Task statement
Only the lines from the one containing "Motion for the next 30" through the last line of the material should be returned, each exactly as it stands.

Given records
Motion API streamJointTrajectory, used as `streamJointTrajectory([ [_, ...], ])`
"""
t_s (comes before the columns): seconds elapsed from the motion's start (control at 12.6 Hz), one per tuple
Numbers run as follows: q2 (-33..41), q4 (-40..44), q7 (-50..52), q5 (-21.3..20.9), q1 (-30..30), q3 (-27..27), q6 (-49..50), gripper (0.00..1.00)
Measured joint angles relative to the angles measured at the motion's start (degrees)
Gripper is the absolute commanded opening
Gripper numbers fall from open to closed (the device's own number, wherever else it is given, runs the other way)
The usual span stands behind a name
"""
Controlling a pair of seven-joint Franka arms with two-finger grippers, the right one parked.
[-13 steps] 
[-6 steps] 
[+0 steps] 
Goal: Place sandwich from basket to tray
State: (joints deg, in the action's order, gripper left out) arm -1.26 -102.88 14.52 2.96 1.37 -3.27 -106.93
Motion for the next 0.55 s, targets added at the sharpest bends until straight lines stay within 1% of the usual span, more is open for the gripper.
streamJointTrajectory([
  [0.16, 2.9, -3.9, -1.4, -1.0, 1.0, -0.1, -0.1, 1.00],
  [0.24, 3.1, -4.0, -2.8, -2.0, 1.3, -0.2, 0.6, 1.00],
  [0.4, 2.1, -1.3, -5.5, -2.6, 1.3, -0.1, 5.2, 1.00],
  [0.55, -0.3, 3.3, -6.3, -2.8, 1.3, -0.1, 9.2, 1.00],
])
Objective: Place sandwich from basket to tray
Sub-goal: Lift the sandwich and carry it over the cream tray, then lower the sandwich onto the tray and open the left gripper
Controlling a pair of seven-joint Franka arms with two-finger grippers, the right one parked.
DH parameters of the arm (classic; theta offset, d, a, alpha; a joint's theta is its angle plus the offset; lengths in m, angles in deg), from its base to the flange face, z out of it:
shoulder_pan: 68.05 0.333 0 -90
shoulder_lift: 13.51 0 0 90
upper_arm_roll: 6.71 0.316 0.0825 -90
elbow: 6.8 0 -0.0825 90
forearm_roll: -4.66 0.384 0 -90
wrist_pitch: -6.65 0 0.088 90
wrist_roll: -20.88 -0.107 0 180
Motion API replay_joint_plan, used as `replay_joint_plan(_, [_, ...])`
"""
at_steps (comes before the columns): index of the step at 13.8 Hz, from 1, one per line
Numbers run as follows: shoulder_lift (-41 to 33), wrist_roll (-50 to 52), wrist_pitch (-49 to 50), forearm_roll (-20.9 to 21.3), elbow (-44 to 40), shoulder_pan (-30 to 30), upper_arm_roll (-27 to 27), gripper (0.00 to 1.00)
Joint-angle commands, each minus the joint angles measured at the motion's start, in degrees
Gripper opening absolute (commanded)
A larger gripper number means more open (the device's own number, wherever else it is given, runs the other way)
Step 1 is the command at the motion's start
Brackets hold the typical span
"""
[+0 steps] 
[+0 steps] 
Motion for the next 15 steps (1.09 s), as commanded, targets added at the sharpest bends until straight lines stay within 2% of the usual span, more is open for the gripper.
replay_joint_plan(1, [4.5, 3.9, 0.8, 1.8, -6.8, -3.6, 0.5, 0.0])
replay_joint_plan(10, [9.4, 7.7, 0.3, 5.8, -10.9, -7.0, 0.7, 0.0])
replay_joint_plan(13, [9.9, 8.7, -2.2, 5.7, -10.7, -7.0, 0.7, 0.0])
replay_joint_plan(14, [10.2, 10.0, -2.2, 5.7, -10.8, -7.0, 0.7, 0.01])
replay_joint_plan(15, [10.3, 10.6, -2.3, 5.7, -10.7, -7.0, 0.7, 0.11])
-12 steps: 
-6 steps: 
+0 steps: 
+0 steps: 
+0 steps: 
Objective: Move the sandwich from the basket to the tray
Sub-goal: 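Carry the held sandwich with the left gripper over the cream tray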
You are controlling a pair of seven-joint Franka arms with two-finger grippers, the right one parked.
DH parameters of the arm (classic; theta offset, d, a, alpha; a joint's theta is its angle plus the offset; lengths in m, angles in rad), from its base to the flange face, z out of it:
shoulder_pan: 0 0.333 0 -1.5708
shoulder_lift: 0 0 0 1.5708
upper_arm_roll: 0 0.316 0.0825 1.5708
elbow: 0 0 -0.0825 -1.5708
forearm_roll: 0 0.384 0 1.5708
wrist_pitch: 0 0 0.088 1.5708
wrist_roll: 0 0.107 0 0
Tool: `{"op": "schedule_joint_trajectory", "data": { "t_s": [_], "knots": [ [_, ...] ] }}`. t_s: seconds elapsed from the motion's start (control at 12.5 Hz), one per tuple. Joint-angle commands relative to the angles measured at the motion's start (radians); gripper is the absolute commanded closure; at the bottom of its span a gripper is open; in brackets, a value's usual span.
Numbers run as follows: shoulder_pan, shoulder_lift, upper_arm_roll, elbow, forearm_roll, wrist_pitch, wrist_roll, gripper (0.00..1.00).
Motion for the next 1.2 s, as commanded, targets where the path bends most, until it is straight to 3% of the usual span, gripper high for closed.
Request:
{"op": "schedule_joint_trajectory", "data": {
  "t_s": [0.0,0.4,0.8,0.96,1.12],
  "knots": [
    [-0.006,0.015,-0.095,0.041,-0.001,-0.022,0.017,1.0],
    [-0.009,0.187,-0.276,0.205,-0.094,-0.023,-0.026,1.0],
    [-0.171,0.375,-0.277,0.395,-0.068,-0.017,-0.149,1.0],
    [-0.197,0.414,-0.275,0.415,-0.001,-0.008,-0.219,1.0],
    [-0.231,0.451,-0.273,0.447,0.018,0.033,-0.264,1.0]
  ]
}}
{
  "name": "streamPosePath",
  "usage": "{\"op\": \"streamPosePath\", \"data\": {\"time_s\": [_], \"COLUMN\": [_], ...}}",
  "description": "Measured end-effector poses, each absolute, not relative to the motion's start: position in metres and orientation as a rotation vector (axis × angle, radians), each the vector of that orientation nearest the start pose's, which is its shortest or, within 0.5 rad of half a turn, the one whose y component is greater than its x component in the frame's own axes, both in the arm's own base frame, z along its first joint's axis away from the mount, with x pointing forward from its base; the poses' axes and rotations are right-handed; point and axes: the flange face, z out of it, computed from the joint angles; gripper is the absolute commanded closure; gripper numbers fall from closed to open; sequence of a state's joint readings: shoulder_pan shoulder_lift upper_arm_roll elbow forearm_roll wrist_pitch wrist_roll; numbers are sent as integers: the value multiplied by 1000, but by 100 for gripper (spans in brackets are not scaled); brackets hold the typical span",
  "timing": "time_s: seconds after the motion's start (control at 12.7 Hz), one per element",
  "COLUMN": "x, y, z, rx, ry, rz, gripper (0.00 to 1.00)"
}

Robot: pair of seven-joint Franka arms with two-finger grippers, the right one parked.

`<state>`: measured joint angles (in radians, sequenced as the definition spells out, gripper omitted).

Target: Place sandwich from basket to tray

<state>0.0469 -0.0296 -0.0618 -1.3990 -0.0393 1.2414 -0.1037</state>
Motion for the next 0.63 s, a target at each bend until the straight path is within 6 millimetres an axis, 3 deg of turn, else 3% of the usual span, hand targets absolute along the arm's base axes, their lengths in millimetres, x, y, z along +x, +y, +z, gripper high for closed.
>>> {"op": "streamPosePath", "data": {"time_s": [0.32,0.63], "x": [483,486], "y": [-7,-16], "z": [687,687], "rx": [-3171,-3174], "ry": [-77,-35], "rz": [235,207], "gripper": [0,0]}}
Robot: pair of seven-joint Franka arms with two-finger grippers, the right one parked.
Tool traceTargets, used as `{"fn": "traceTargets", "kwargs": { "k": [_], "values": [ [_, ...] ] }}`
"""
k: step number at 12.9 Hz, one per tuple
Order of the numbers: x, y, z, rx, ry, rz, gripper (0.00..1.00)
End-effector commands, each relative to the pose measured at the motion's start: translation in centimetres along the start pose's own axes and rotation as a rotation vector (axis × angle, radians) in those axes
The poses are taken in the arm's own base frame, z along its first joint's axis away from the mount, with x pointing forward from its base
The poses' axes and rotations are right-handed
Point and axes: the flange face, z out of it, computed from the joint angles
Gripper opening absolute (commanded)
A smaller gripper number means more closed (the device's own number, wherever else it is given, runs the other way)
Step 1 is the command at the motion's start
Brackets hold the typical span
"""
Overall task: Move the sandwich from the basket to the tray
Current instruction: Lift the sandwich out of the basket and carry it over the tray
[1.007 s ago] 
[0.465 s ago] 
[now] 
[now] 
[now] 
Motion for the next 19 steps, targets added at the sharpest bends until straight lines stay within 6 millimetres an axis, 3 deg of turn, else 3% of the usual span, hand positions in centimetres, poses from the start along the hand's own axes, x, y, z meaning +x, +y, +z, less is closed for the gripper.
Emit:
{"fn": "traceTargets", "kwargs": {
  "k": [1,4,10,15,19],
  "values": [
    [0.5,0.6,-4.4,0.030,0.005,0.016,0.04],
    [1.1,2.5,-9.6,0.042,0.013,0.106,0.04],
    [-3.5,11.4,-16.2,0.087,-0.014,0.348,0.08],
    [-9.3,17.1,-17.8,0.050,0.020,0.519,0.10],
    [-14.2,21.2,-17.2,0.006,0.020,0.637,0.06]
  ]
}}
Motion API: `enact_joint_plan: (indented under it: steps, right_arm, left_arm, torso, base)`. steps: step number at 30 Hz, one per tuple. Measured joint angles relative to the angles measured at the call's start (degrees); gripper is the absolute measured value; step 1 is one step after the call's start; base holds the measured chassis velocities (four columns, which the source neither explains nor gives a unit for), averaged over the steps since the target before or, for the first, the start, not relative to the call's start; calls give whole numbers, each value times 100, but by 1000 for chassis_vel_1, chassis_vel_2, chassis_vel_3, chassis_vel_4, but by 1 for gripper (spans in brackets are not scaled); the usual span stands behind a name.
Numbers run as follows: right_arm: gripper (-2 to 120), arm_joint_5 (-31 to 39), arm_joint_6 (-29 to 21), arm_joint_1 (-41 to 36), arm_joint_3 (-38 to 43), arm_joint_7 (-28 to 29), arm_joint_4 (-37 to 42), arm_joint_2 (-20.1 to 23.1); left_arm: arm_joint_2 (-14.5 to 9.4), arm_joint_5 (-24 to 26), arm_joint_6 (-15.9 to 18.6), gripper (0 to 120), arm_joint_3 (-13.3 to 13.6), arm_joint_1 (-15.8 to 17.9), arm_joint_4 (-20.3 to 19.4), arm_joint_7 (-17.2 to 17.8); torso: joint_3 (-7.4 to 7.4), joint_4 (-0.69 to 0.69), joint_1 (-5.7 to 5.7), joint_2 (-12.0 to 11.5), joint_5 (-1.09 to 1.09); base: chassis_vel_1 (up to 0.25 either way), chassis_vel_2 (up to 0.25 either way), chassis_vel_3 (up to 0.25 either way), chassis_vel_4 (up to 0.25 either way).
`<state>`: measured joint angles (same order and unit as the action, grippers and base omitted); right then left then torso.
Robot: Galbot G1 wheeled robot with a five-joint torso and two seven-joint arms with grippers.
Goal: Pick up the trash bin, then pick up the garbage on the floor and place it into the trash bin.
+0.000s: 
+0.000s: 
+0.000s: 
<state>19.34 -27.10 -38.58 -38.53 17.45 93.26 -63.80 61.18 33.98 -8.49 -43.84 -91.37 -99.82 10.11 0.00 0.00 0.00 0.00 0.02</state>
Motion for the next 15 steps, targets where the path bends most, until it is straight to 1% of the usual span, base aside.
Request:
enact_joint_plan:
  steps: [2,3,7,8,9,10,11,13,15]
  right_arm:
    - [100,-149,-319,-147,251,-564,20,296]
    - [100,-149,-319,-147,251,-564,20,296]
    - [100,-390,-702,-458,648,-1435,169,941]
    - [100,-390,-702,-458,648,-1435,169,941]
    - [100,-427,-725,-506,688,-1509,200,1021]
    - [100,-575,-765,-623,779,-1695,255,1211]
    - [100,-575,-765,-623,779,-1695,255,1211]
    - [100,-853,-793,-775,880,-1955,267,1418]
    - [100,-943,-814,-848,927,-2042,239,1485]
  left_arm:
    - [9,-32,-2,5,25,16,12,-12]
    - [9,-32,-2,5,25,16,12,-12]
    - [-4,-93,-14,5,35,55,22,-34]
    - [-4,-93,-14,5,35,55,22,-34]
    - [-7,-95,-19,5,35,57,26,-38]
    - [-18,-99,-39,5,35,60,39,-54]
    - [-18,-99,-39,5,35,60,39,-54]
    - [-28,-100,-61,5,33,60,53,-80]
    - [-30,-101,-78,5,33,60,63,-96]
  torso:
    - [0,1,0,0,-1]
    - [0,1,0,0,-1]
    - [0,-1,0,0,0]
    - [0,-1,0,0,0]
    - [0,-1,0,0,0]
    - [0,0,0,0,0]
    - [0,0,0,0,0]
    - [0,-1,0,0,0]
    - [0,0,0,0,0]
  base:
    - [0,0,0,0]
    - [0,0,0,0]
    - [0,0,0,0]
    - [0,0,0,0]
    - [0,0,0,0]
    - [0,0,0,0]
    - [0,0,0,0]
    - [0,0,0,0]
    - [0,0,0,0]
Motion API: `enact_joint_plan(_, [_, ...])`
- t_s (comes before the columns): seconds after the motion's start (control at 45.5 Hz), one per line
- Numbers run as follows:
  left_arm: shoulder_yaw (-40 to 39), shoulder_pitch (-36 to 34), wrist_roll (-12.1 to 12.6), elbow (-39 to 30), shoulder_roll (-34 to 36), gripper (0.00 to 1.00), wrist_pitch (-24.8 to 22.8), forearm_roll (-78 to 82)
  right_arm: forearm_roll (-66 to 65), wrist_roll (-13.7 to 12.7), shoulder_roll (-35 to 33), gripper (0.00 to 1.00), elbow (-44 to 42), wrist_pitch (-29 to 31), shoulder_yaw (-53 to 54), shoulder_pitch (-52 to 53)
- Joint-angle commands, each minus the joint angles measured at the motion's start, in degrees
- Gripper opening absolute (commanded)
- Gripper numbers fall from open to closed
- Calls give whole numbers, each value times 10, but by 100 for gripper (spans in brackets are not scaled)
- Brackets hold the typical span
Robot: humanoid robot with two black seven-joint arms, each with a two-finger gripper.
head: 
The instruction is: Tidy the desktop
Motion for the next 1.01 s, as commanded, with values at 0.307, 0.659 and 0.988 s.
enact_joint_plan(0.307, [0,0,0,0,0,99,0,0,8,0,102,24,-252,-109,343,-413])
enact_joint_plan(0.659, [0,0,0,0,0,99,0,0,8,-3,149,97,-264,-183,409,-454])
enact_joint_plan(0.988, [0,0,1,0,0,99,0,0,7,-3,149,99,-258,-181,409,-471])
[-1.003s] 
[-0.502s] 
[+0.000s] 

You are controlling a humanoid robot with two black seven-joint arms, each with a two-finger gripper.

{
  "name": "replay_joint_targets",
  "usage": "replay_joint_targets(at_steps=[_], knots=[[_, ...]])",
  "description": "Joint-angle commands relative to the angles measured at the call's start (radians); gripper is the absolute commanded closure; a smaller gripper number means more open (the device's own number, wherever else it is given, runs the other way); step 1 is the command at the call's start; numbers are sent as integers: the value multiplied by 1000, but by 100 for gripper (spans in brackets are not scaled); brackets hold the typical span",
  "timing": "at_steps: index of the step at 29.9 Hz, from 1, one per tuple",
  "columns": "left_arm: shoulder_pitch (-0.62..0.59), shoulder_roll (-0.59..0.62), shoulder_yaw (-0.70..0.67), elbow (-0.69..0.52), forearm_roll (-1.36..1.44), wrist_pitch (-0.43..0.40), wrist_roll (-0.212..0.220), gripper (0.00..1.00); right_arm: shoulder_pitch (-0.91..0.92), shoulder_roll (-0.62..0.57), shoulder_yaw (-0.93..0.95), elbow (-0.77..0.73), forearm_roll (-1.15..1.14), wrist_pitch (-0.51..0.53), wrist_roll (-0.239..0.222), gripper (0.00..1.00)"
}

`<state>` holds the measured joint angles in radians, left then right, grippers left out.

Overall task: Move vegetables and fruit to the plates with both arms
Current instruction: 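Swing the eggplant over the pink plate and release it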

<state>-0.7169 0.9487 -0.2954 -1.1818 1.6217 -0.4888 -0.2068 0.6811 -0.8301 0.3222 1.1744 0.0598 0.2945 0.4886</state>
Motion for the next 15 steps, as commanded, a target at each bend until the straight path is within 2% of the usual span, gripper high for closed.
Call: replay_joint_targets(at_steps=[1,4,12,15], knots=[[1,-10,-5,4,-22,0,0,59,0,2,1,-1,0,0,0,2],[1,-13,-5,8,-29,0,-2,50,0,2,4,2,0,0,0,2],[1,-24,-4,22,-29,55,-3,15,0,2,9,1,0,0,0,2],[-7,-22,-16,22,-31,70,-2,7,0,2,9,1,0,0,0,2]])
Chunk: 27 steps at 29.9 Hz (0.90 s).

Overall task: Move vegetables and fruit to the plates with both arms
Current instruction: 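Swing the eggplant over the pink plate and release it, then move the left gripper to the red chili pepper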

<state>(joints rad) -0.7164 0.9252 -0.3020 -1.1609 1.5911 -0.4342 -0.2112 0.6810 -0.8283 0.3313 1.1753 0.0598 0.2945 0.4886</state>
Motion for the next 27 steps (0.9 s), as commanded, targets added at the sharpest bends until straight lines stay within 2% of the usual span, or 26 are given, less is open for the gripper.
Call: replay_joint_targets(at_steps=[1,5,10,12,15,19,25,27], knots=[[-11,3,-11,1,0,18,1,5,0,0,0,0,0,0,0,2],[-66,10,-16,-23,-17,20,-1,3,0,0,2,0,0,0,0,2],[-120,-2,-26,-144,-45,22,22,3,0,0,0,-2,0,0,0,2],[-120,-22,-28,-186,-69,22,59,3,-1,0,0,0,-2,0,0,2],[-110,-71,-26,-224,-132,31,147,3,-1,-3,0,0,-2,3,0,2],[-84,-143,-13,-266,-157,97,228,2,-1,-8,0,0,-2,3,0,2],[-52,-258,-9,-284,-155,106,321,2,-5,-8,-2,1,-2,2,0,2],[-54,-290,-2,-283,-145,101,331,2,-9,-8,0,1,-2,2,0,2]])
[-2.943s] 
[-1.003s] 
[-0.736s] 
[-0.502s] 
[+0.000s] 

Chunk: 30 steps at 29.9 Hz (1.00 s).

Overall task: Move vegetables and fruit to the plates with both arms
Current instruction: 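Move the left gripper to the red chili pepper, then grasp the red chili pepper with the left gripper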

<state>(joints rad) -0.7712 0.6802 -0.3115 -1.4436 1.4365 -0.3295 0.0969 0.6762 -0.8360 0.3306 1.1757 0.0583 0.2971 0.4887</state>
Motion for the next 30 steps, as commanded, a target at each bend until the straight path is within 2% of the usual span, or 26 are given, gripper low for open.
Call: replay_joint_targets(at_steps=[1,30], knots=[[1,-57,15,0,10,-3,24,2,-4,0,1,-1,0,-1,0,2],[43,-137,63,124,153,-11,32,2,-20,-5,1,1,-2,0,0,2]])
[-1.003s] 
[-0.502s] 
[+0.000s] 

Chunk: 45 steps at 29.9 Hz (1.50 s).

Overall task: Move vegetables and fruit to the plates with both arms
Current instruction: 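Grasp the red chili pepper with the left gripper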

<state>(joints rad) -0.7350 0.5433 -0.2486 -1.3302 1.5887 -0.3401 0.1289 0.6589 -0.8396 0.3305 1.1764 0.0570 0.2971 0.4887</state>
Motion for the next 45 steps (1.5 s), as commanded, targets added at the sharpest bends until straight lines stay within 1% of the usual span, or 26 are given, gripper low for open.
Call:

Result below
Motion for the next 30 steps, as commanded, a target at each bend until the straight path is within 2% of the usual span, or 26 are given, gripper low for open.
Call: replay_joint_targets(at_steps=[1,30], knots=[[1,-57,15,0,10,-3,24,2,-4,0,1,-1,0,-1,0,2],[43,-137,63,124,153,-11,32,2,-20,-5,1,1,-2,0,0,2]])
[-1.003s] 
[-0.502s] 
[+0.000s] 

Chunk: 45 steps at 29.9 Hz (1.50 s).

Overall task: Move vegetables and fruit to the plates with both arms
Current instruction: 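Grasp the red chili pepper with the left gripper
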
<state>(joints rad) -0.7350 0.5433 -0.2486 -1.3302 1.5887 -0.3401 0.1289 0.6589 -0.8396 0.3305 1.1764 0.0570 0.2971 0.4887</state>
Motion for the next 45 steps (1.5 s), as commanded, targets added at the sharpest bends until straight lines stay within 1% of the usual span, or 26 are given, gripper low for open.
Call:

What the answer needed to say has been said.